#### YOUR INSTRUCTIONS
Your output should be an exact copy of the records, with no pictures in it.

++++++++

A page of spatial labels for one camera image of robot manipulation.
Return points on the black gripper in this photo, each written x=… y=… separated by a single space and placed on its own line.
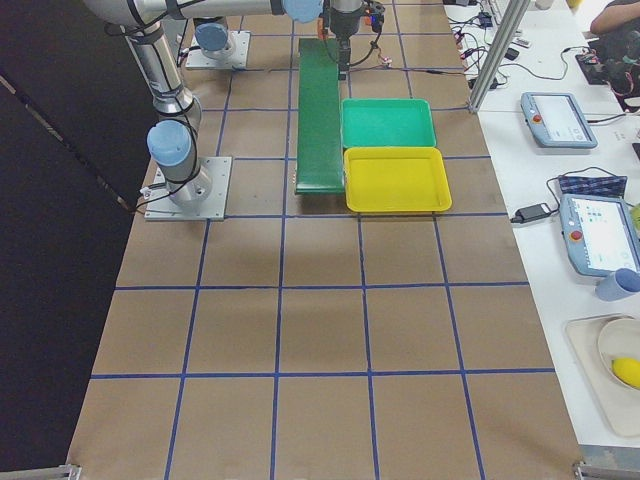
x=344 y=26

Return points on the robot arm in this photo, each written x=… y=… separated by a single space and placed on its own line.
x=172 y=142

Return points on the green plastic tray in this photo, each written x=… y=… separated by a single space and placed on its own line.
x=382 y=122

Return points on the green conveyor belt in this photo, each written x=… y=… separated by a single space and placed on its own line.
x=319 y=145

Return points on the yellow plastic tray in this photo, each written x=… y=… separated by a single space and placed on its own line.
x=396 y=179

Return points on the teach pendant far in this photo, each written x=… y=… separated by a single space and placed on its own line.
x=555 y=120

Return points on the teach pendant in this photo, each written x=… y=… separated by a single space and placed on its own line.
x=555 y=120
x=599 y=234

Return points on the black power brick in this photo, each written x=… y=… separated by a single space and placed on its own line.
x=531 y=213

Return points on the teach pendant near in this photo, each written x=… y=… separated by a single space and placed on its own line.
x=599 y=234

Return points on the blue cup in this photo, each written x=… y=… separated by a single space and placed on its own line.
x=618 y=285

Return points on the beige tray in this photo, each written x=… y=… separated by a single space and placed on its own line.
x=597 y=342

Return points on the yellow banana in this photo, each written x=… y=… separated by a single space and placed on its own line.
x=627 y=370

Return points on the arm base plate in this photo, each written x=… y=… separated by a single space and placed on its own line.
x=202 y=198
x=219 y=50

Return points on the aluminium profile post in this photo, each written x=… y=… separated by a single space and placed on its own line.
x=511 y=20

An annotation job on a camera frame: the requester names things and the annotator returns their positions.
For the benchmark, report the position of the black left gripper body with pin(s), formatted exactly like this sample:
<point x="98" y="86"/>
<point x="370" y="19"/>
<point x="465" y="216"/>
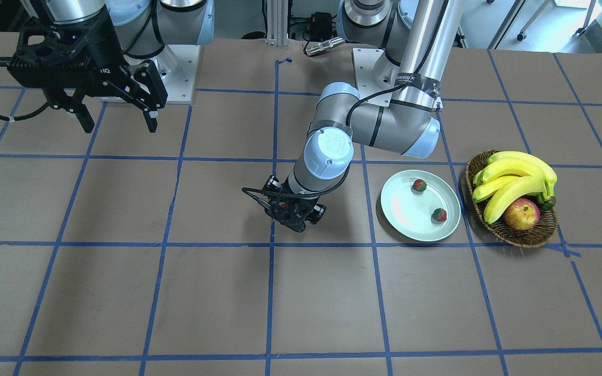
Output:
<point x="317" y="211"/>

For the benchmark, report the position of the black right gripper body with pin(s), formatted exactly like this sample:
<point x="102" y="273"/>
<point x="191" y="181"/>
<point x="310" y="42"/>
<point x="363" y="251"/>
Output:
<point x="103" y="56"/>

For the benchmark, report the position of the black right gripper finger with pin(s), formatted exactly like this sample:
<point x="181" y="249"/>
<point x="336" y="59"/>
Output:
<point x="150" y="117"/>
<point x="83" y="115"/>

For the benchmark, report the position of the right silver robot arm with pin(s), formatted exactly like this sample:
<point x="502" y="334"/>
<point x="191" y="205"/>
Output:
<point x="164" y="22"/>

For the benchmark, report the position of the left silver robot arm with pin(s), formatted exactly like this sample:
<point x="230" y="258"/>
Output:
<point x="415" y="39"/>

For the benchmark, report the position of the light green plate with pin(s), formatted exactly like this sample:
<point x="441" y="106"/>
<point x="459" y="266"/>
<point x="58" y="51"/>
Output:
<point x="410" y="212"/>

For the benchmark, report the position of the yellow banana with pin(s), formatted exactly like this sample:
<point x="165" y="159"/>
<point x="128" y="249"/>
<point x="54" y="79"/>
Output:
<point x="510" y="192"/>
<point x="487" y="190"/>
<point x="547" y="171"/>
<point x="502" y="167"/>

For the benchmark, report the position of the bottom yellow banana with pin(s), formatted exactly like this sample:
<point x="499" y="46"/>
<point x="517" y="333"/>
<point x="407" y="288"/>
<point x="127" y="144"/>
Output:
<point x="510" y="192"/>

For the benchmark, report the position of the red yellow apple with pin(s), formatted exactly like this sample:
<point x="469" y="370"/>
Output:
<point x="521" y="215"/>

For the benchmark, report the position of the brown wicker basket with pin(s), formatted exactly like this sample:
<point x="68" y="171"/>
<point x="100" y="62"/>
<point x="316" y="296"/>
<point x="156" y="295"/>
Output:
<point x="537" y="236"/>

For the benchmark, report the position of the top yellow banana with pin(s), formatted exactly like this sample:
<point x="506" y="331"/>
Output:
<point x="547" y="171"/>

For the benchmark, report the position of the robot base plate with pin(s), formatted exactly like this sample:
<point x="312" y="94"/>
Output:
<point x="177" y="65"/>

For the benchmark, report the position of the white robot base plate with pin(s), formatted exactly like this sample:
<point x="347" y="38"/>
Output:
<point x="374" y="73"/>

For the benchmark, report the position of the aluminium frame post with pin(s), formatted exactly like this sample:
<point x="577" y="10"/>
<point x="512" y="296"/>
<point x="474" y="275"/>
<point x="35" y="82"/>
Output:
<point x="277" y="23"/>

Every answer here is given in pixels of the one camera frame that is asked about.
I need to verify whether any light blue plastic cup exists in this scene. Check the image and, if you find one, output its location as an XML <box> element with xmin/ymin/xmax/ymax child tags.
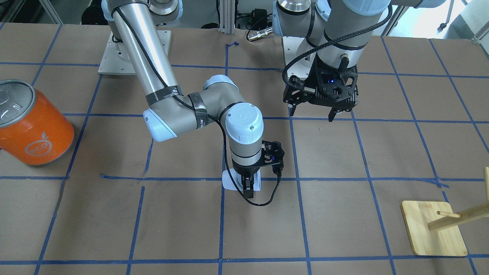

++++++++

#### REPLY TO THE EXERCISE
A page of spatial labels for one camera image of robot manipulation.
Return points on the black gripper in this photo, each written x=… y=… separated by a single space and placed on its own line.
x=344 y=26

Return points on the robot arm in this photo, each written x=… y=… separated by a single space and placed on its own line.
x=172 y=142

Return points on the green plastic tray in this photo, each written x=… y=… separated by a single space and placed on its own line.
x=382 y=122

Return points on the green conveyor belt in this photo, each written x=… y=… separated by a single space and placed on its own line.
x=319 y=145

Return points on the yellow plastic tray in this photo, each written x=… y=… separated by a single space and placed on its own line.
x=396 y=179

Return points on the teach pendant far in this photo, each written x=… y=… separated by a single space and placed on its own line.
x=555 y=120

Return points on the teach pendant in this photo, each written x=… y=… separated by a single space and placed on its own line.
x=555 y=120
x=599 y=234

Return points on the black power brick in this photo, each written x=… y=… separated by a single space and placed on its own line.
x=531 y=213

Return points on the teach pendant near in this photo, each written x=… y=… separated by a single space and placed on its own line.
x=599 y=234

Return points on the blue cup in this photo, each written x=… y=… separated by a single space and placed on its own line.
x=618 y=285

Return points on the beige tray in this photo, each written x=… y=… separated by a single space and placed on its own line.
x=597 y=342

Return points on the yellow banana in this photo, each written x=… y=… separated by a single space and placed on its own line.
x=627 y=370

Return points on the arm base plate in this photo, each written x=… y=… separated by a single space and placed on its own line.
x=202 y=198
x=219 y=50

Return points on the aluminium profile post in this photo, each written x=… y=… separated by a single space and placed on its own line.
x=511 y=20

An annotation job on a camera frame: the requester names things and the annotator returns their positions.
For the benchmark, report the position of the black left gripper body with pin(s), formatted exactly like this sample:
<point x="98" y="86"/>
<point x="370" y="19"/>
<point x="465" y="216"/>
Output:
<point x="317" y="211"/>

For the benchmark, report the position of the black right gripper body with pin(s), formatted exactly like this sample:
<point x="102" y="273"/>
<point x="191" y="181"/>
<point x="310" y="42"/>
<point x="363" y="251"/>
Output:
<point x="103" y="56"/>

For the benchmark, report the position of the black right gripper finger with pin(s), formatted exactly like this sample:
<point x="181" y="249"/>
<point x="336" y="59"/>
Output:
<point x="150" y="117"/>
<point x="83" y="115"/>

For the benchmark, report the position of the right silver robot arm with pin(s), formatted exactly like this sample:
<point x="502" y="334"/>
<point x="191" y="205"/>
Output:
<point x="164" y="22"/>

For the benchmark, report the position of the left silver robot arm with pin(s), formatted exactly like this sample:
<point x="230" y="258"/>
Output:
<point x="415" y="39"/>

For the benchmark, report the position of the light green plate with pin(s), formatted exactly like this sample:
<point x="441" y="106"/>
<point x="459" y="266"/>
<point x="58" y="51"/>
Output:
<point x="410" y="212"/>

For the benchmark, report the position of the yellow banana with pin(s), formatted exactly like this sample:
<point x="165" y="159"/>
<point x="128" y="249"/>
<point x="54" y="79"/>
Output:
<point x="510" y="192"/>
<point x="487" y="190"/>
<point x="547" y="171"/>
<point x="502" y="167"/>

For the benchmark, report the position of the bottom yellow banana with pin(s), formatted exactly like this sample:
<point x="499" y="46"/>
<point x="517" y="333"/>
<point x="407" y="288"/>
<point x="127" y="144"/>
Output:
<point x="510" y="192"/>

For the benchmark, report the position of the red yellow apple with pin(s), formatted exactly like this sample:
<point x="469" y="370"/>
Output:
<point x="521" y="215"/>

For the benchmark, report the position of the brown wicker basket with pin(s), formatted exactly like this sample:
<point x="68" y="171"/>
<point x="100" y="62"/>
<point x="316" y="296"/>
<point x="156" y="295"/>
Output:
<point x="537" y="236"/>

For the benchmark, report the position of the top yellow banana with pin(s), formatted exactly like this sample:
<point x="506" y="331"/>
Output:
<point x="547" y="171"/>

For the benchmark, report the position of the robot base plate with pin(s), formatted exactly like this sample:
<point x="312" y="94"/>
Output:
<point x="177" y="65"/>

For the benchmark, report the position of the white robot base plate with pin(s), formatted exactly like this sample:
<point x="347" y="38"/>
Output:
<point x="374" y="73"/>

For the benchmark, report the position of the aluminium frame post with pin(s), formatted exactly like this sample:
<point x="577" y="10"/>
<point x="512" y="296"/>
<point x="474" y="275"/>
<point x="35" y="82"/>
Output:
<point x="277" y="23"/>

Every answer here is given in pixels of the one camera frame that is asked about.
I need to verify whether any light blue plastic cup exists in this scene. Check the image and, if you find one, output its location as an XML <box> element with xmin/ymin/xmax/ymax child tags.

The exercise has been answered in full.